Das Abstimmungsergebnis vom 14. Juni 2015 ändert an der Situation von Menschen mit Behinderung insgesamt nichts. Weder ein Verbot noch eine Lockerung wird die Diskriminierungen gegenüber Menschen mit Behinderung stoppen, die Existenznöte vieler Betroffener mildern, die Akzeptanz verbessern oder die Zahl von Kindern mit Down-Syndrom verändern. Abtreibungen bleiben erlaubt und Fruchtbarkeitskliniken in Betrieb.
Dass es in diesem Kampf nicht um die Verbesserung unserer Lebensbedingungen geht, zeigt nichts so deutlich wie die Tatsache, dass sich ausgerechnet jene Partei hier als Behindertenbeschützerin verkauft, die sonst alles tut, um lebenden Betroffenen das Leben möglichst schwer zu machen.
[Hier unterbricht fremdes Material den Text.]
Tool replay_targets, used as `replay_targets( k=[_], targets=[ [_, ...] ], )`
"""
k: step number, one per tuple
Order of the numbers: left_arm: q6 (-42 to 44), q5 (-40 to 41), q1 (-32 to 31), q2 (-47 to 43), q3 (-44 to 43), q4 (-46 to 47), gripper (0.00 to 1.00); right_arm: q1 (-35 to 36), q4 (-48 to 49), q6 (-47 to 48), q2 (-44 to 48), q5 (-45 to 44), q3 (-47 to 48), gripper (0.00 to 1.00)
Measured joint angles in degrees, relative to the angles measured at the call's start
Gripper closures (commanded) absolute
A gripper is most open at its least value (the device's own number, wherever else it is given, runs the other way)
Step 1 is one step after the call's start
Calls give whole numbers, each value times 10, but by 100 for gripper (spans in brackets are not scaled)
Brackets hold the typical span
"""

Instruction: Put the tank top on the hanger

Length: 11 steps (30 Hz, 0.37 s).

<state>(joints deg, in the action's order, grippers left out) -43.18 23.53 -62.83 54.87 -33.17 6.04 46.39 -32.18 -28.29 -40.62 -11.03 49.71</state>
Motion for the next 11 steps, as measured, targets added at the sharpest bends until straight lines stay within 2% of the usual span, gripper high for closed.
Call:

Rasche Umsetzung der BRK als wirksamer Schutz
Wie Menschen – Eltern, Kinder, Erwachsene – in der Schweiz mit Behinderungen und chronischen Krankheiten leben, darüber wird nicht in den Labors der Befruchtungskliniken und auch nicht an diesem 14. Juni 2015 entschieden, sondern das entscheidet die Wirtschafts-, die Sozial- und die Bildungspolitik dieses Landes – und das Verhalten jedes Einzelnen im Alltag.
Die rasche Umsetzung der UN-Behindertenrechtskonvention schützt Betroffene viel wirksamer vor Druck und Diskriminierung als ein (verfassungsmässig fragwürdiges) Wissensverbot für eine kleine Minderheit von unfruchtbaren oder erblich belasteten Paaren. Deren Kinderwunsch müssen wir weder verstehen noch teilen. Darüber moralisch zu urteilen, steht uns aber nicht zu, solange wir für uns selbst und für Menschen mit Behinderung generell vollständige Teilhabe und Selbstbestimmung einfordern.